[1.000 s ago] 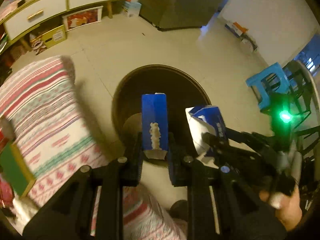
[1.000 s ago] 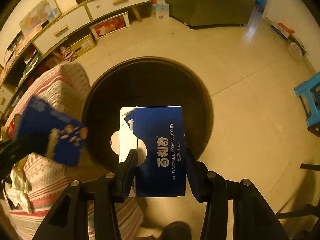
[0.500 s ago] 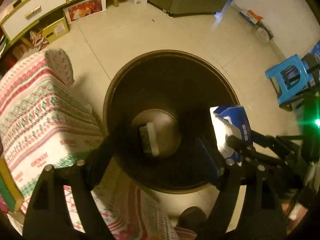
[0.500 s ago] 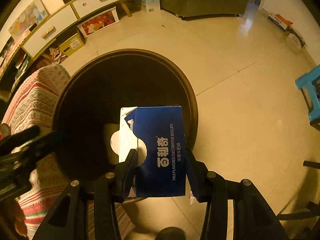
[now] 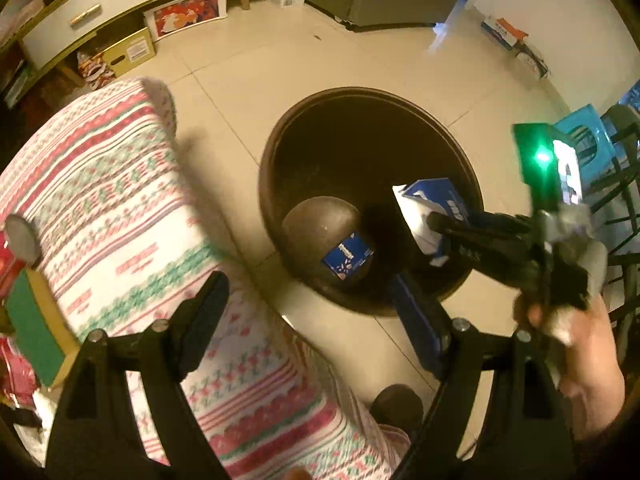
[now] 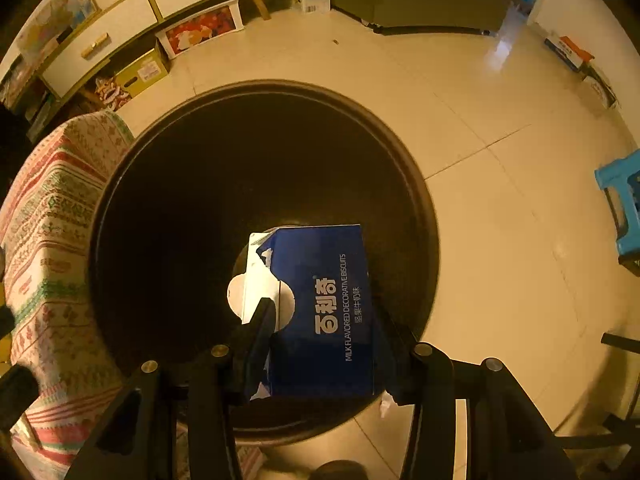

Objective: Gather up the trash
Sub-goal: 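Open the right tool over the brown bin to drop the box, then move the right tool back over the crumpled white tissue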

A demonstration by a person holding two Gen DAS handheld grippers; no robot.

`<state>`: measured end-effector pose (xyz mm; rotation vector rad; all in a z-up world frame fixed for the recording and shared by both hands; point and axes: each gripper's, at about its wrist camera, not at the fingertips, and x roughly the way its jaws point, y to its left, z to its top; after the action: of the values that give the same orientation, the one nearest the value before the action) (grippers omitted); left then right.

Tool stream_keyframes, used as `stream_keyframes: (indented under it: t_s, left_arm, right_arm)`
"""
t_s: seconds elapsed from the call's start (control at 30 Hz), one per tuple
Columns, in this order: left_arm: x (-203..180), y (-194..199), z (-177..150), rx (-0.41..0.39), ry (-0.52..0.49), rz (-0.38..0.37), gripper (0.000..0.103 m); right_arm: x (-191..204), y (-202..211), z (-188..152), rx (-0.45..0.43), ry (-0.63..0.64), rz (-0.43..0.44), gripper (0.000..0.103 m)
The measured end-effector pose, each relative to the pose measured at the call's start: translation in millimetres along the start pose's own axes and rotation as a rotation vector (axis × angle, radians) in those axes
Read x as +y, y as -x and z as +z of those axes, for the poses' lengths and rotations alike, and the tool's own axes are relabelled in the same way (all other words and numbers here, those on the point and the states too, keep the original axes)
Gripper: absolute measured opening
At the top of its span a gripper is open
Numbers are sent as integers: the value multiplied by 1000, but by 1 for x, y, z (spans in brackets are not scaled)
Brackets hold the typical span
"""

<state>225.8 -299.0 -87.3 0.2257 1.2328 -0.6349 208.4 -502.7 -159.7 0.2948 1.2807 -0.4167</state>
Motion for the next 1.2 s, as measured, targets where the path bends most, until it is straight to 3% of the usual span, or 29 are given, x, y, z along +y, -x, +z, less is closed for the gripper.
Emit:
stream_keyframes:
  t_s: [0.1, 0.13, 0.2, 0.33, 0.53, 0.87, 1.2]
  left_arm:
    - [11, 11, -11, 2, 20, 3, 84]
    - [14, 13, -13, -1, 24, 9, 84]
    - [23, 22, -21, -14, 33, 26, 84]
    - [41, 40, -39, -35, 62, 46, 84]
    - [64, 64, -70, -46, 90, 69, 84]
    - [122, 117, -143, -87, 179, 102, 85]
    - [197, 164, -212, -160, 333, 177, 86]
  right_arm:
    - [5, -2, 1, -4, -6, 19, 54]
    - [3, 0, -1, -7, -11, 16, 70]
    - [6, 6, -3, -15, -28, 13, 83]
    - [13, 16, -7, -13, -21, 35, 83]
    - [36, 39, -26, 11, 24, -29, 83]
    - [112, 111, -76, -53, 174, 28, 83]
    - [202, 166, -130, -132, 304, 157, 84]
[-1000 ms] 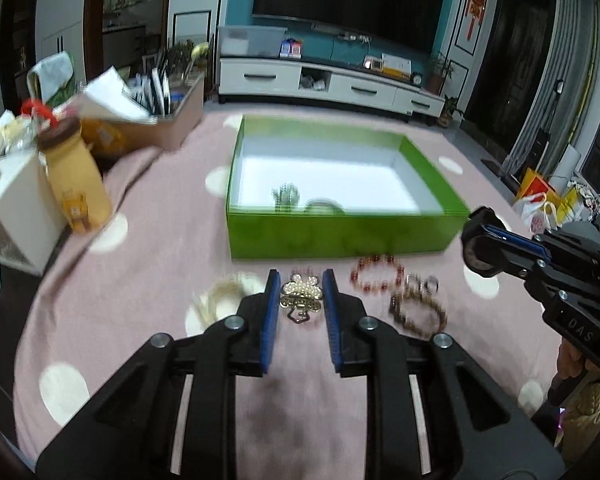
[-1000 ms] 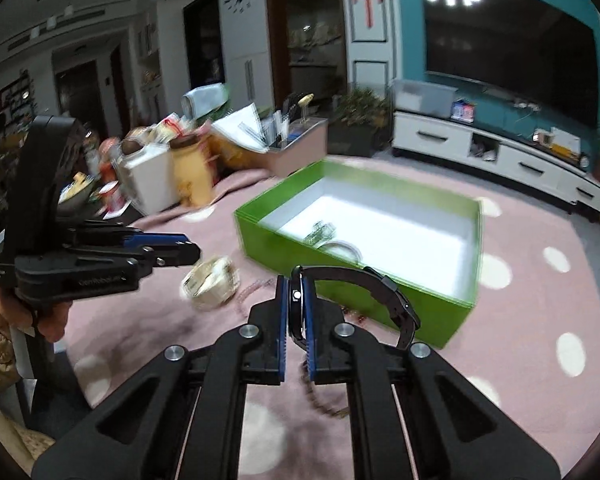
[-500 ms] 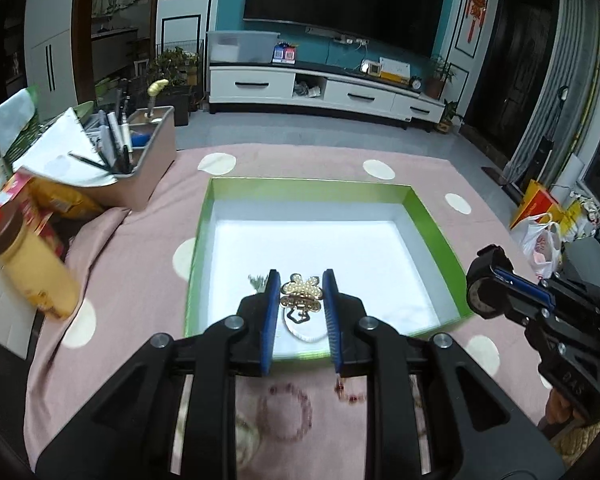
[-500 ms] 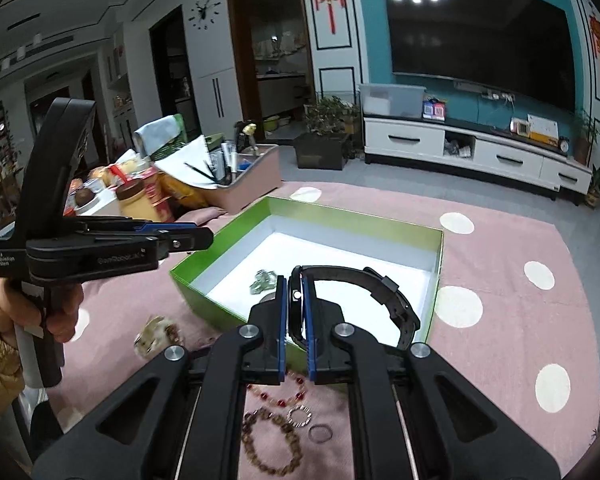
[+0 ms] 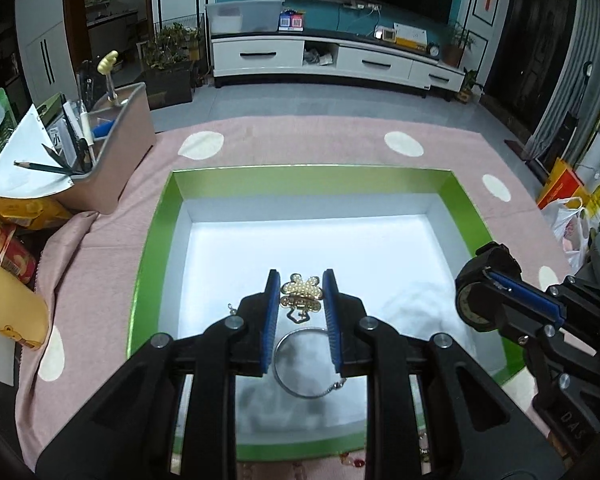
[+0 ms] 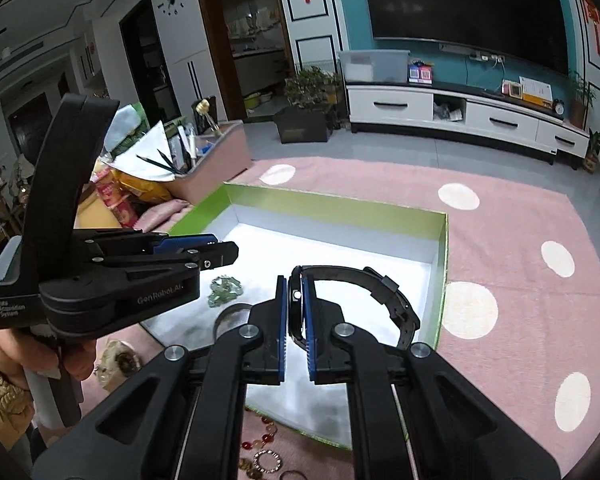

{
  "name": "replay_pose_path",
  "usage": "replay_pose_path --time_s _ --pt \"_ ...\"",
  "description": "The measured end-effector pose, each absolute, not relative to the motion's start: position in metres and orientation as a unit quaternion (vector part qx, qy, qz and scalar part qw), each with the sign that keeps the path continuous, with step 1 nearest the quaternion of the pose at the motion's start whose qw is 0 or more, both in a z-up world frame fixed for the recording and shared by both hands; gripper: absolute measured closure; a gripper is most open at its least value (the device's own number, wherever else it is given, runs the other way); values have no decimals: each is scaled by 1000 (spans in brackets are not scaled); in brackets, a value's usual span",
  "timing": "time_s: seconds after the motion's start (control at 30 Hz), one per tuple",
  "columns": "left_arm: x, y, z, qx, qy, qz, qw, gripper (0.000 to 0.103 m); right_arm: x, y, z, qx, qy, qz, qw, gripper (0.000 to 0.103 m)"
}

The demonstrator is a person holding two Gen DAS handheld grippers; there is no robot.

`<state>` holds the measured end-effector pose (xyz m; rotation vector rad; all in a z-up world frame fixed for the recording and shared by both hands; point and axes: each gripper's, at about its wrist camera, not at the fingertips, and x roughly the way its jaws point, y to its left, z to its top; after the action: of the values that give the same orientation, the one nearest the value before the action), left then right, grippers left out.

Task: Organize jewelry
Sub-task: 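Lower the brooch and black watch into the green box while both tools open, then withdraw both open tools from the green box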

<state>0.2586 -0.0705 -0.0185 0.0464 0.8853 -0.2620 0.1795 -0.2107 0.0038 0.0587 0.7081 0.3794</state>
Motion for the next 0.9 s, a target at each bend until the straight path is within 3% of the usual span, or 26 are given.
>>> replay_pose_path --time_s 0.33,0.37,0.4,0.5,0.53,0.63,0.73,0.9 --pt "268 -75 -28 30 436 -114 892 80 200 -210 -10 36 367 169 914 95" --pt "268 -75 -27 30 435 -114 893 77 200 -210 -9 38 366 167 915 94" --pt "267 -75 -27 31 434 -113 893 66 199 -211 -9 40 366 165 915 94" --pt "264 -76 -24 32 428 -111 896 56 197 -217 -7 50 364 163 916 89" --pt "262 -76 -23 33 427 -111 897 54 194 -218 -6 51 362 162 917 86" --pt "254 -77 -18 39 419 -112 900 42 187 -223 -3 60 360 159 917 64" --pt "245 -77 -12 46 410 -111 904 33 176 -228 0 69 355 157 919 60" --pt "221 -78 1 63 391 -112 912 20 151 -238 9 85 349 152 921 42"
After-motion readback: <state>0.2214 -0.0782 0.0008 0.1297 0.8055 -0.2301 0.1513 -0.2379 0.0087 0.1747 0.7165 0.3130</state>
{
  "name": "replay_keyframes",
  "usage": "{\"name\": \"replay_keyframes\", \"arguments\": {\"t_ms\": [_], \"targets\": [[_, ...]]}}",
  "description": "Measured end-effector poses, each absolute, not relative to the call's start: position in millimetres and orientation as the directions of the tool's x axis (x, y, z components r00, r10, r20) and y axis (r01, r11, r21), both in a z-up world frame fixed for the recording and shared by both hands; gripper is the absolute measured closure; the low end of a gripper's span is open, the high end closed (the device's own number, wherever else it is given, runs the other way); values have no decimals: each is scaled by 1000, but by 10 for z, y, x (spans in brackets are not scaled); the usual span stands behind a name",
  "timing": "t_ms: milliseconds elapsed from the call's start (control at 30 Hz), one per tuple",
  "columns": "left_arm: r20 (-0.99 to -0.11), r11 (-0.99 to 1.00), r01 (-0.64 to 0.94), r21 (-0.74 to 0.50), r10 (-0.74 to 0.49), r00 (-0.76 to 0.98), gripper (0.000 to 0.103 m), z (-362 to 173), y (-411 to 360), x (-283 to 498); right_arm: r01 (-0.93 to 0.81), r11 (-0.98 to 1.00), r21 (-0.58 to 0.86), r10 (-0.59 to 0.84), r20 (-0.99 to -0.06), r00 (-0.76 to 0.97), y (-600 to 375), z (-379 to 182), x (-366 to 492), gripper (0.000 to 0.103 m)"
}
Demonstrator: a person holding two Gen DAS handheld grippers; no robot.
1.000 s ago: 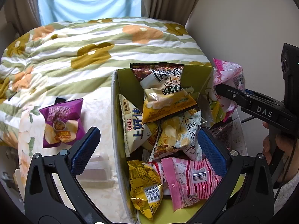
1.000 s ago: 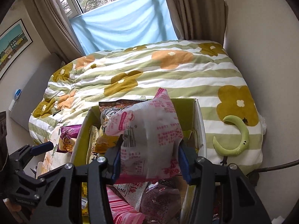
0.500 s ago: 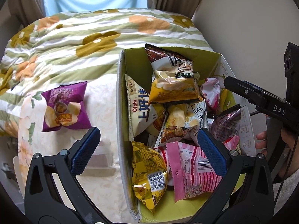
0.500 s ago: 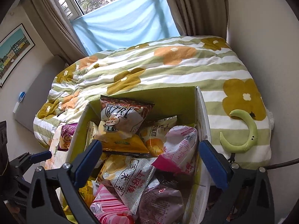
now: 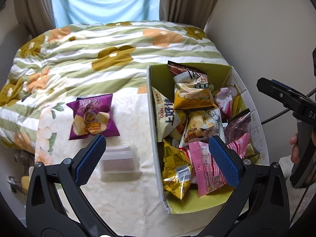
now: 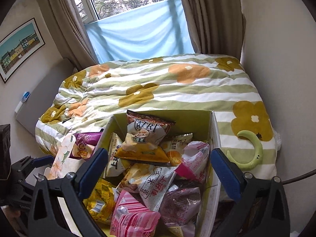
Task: Organize snacks
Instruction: 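Withdraw both grippers from the box toward the purple bag and container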
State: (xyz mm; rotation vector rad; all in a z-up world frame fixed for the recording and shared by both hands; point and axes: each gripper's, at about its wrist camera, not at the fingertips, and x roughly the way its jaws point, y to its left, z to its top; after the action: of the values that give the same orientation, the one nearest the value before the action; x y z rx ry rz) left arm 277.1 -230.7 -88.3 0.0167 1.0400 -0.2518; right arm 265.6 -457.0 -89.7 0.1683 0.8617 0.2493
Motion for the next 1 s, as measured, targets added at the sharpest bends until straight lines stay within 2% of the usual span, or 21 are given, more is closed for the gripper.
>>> {"name": "replay_keyframes", "arguments": {"t_ms": [433,767,1000], "targets": [[-784,954,283,-100,-251,568,0,-534,-1060,2484,-55,986,155,142,-629,764,-3513,-435,1912,0],[-801,924,361,-129,-312,510,0,-713,22,2550,58,976,212,94,-642,761,-2496,-632,1624,0],[-835,898,426,-114,-319,449,0,-1006,343,2796,116,968,223,73,-690,720,-1996,-1010,1604,0]]}}
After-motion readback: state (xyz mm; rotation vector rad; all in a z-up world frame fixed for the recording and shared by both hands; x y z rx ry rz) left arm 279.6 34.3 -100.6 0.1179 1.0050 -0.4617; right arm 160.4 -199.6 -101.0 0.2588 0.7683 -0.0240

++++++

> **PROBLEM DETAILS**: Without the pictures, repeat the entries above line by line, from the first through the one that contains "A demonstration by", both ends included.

> **TASK OUTPUT**:
[1.000 s ago] 
[1.000 s ago] 
[0.500 s ago] 
[0.500 s ago] 
[now] 
[now] 

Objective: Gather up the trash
Sub-goal: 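Open the right tool over the brown bin to drop the box, then move the right tool back over the crumpled white tissue
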
A demonstration by a person holding two Gen DAS handheld grippers; no robot.

There's nothing more to this exercise.